Can humans control a god?
The question encapsulates the central problem of the technological singularity, the point at which artificial intelligence surpasses human intelligence.
The speed with which humans are improving A.I. is increasing, but once the singularity occurs, A.I. will create better A.I. at an exponential rate. Think new iterations of software in a matter of seconds, not months.
Imagine the capabilities of an artificial intelligence whose computational capability exceeds that of all humans combined — and a few seconds later of all humans who have ever lived.
It could cure cancer in nanoseconds. Could, in fact, cure cancer, Alzheimer’s, heart disease and ebola in a fraction of a second. Could open wormholes to distant stars. Could time travel. Could do things of which we cannot even conceive.
Or it could wipe out all life on the planet pretty much instantly.
How would humans control such a superintelligence?
It’s a question that often occupies the mind of Roman Yampolskiy, associate professor of computer science at University of Louisville.
Yampolskiy worries that humans might abuse such a superintelligence to commit horrendous crimes or that a superintelligence could destroy humans by accident or on purpose.
It’s not that he’s a pessimist, but as director of the Cyber Security Laboratory at the university’s Speed School of Engineering, the preoccupation with what could go wrong comes with the job.
Yampolskiy just returned from the Supercomputing Frontiers conference in Singapore, where he gave a presentation on artificial intelligence safety. He also has written a book on the topic: “Artificial Intelligence: A Futuristic Approach.”
Some of Yampolskiy’s concerns are shared by renowned entrepreneurs and scientists, including Tesla Motors Founder Elon Musk, Apple Co-Founder Steve Wozniak and physicist Stephen Hawking, who, with others, penned a letter released last year to encourage more research on how to reap A.I.’s benefits while avoiding potential pitfalls.
Preparing for the unknown
Yampolskiy recently told IL that the singularity is aptly named, because it evokes black holes and our inability to see beyond them. No one can know with certainty what will happen once artificial intelligence exceeds human intelligence.
Preparation for the worst case is the sensible approach, Yampolskiy said, because if you can handle the worst case, everything else is easy.
If, on the other hand, we prepare for the most likely outcome, but the worst case occurs, an army of metal shapeshifting android assassins might march across the Abraham Lincoln bridge before we can say mint julep.
It’s a Frankensteinesque danger: humanity loses control of its creation.
In a sense, it reverses an aspect of human history: In religions, all-powerful deities (superintelligences) have tried to control less intelligent beings through rules such as the Ten Commandments. After the singularity, less intelligent beings will try to control a Superintelligence through commandments in the form of computer code.
Or as Yampolskiy puts it, we’ll have dumber things trying to control smarter things.
“You’re essentially trying to control something equivalent to god,” he said. “It’s unlikely to work well. No one has a solution to that.”

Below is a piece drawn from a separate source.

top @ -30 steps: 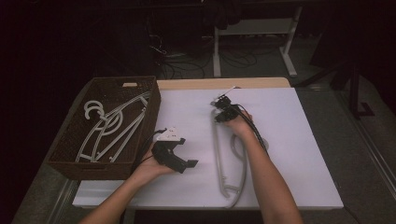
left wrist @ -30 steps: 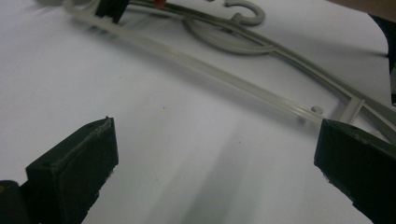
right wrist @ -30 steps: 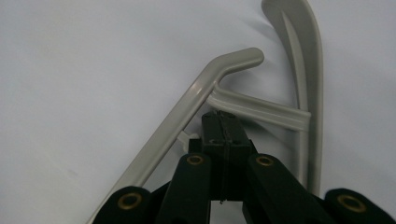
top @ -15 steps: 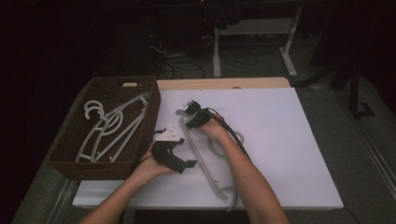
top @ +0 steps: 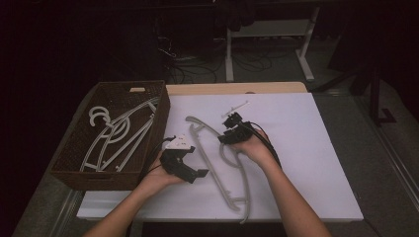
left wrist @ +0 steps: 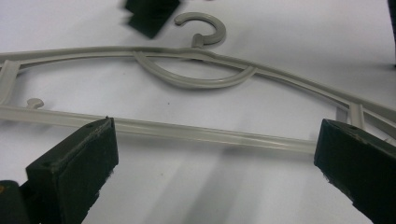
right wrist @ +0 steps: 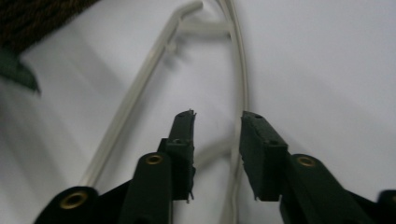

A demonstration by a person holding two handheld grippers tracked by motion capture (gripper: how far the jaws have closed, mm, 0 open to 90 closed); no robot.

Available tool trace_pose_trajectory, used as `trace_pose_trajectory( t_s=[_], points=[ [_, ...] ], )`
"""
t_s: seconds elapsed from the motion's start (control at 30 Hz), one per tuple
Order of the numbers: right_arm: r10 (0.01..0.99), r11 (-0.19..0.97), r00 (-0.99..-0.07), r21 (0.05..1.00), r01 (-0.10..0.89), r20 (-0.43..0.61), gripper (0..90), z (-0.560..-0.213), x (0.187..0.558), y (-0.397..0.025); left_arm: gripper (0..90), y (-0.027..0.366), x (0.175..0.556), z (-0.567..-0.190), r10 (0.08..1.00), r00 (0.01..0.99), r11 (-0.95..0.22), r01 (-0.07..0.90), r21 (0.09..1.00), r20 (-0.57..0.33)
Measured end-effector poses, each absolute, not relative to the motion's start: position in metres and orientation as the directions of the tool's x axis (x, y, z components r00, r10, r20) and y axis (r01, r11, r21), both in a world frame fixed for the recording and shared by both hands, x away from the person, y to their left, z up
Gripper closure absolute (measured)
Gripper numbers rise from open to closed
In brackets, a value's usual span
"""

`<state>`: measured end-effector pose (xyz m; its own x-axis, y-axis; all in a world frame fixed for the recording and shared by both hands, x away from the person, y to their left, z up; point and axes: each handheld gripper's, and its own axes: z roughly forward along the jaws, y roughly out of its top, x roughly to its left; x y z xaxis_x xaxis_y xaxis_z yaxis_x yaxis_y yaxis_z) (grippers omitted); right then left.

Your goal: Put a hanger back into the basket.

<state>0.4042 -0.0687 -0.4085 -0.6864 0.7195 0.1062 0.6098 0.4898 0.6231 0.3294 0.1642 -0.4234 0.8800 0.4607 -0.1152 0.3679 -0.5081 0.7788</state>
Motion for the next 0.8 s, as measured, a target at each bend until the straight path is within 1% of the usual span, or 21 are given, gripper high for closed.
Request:
trace_pose_trajectory(
  t_s=[0.13, 0.2, 0.33, 0.47, 0.67, 0.77, 0.8],
  points=[
    [0.743, 0.467, -0.659, 0.611, 0.639, 0.122, 56.9, -0.415, 0.379, -0.09, 0.0, 0.164, 0.329, -0.424, 0.462, 0.879, -0.509, 0.37, 0.778, -0.116],
    [0.753, 0.46, -0.646, 0.597, 0.657, 0.13, 52.8, -0.419, 0.365, -0.097, 0.0, 0.164, 0.329, -0.424, 0.462, 0.879, -0.507, 0.37, 0.778, -0.117],
    [0.757, 0.476, -0.643, 0.576, 0.664, 0.115, 51.3, -0.428, 0.341, -0.103, 0.0, 0.164, 0.33, -0.424, 0.462, 0.879, -0.511, 0.369, 0.776, -0.114],
    [0.763, 0.5, -0.641, 0.548, 0.67, 0.087, 51.1, -0.435, 0.325, -0.104, 0.0, 0.164, 0.33, -0.424, 0.462, 0.88, -0.512, 0.368, 0.776, -0.113],
    [0.76, 0.515, -0.645, 0.529, 0.674, 0.082, 55.0, -0.444, 0.312, -0.106, 0.0, 0.164, 0.33, -0.425, 0.464, 0.879, -0.513, 0.37, 0.774, -0.112],
    [0.76, 0.525, -0.647, 0.533, 0.663, 0.056, 63.0, -0.444, 0.31, -0.106, 0.0, 0.164, 0.33, -0.425, 0.465, 0.878, -0.512, 0.369, 0.776, -0.111],
    [0.76, 0.529, -0.648, 0.532, 0.661, 0.05, 64.3, -0.444, 0.31, -0.106, 0.0, 0.164, 0.33, -0.424, 0.465, 0.878, -0.511, 0.369, 0.776, -0.112]
  ],
)
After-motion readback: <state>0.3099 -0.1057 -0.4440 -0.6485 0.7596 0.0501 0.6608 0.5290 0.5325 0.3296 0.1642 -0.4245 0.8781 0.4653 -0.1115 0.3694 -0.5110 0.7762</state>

The key challenge is making sure an advanced A.I. has humanity’s best interests in mind. Achieving that, however, is quite difficult. That’s in part because writing such a code into the A.I. with the proper specificity and without being contradictory — unlike Asimov’s laws — is complicated. And because the A.I. lacks common sense and may interpret a certain line of code much differently from what the programmers intended.

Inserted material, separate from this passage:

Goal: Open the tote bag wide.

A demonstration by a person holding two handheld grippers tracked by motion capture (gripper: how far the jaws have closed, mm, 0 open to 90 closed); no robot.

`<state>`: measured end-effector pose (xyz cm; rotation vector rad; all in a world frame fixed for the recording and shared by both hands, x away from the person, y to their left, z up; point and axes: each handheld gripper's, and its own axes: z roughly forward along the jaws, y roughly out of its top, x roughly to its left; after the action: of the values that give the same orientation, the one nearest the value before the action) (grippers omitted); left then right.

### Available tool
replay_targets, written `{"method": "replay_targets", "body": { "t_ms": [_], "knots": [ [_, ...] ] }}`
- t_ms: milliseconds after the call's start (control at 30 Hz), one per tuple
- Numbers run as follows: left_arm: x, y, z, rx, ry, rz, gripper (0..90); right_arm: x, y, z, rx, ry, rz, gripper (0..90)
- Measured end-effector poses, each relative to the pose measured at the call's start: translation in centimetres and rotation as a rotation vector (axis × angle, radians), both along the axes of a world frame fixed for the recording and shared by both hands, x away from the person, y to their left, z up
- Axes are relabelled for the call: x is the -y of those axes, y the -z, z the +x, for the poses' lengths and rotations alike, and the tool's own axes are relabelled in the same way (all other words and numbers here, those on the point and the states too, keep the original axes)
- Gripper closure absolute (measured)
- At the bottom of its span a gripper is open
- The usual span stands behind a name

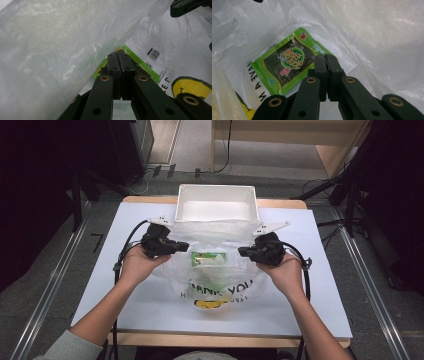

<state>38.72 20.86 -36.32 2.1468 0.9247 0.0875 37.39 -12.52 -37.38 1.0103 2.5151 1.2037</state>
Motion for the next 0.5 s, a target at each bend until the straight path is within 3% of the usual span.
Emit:
{"method": "replay_targets", "body": {
  "t_ms": [300, 500],
  "knots": [
    [0.2, 2.0, -0.1, -0.029, -0.010, 0.043, 90.0, -0.5, 1.7, -0.2, -0.019, 0.003, -0.011, 90.0],
    [-0.1, 3.0, -0.3, -0.037, -0.025, 0.036, 90.0, -0.5, 2.7, -0.3, -0.027, 0.011, -0.009, 90.0]
  ]
}}
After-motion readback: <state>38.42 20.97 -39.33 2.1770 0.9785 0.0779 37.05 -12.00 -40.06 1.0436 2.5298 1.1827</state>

For example, humans could task a superintelligent A.I. to cure cancer. Well, Yampolskiy said, one way to cure cancer is to eradicate all life on the planet.
It’s important to remember that you’re dealing with a super intelligence that lacks common sense, Yampolskiy said. It’s the singularity paradox: The super A.I. is essentially really smart and really stupid at the same time.
Another problem with writing code into an A.I. to protect humanity is that an advanced A.I. could simply remove those lines of code, Yampolskiy said. An advanced A.I. may simply look at those lines as a virus or clutter and discard them like a human would a floppy disk.
Yampolskiy, a native of Latvia, has worked at UofL for eight years and teaches classes that range from introduction to programming to A.I. and computer forensics. Work in the lab focuses on standard cyber security problems including multi-modal biometrics, cryptography and keeping bots from draining resources, interfering in virtual worlds or manipulating online polls or voting.
Most artificial intelligence experts believe the singularity will arrive — though they disagree about the when: Estimates range between five and 200 years.
The potential proximity imparts a sense of urgency, Yampolskiy said, because once the A.I. begins improving itself, it may curtail humans’ ability to weigh in.
“This is probably the last chance we have to change the system,” he said.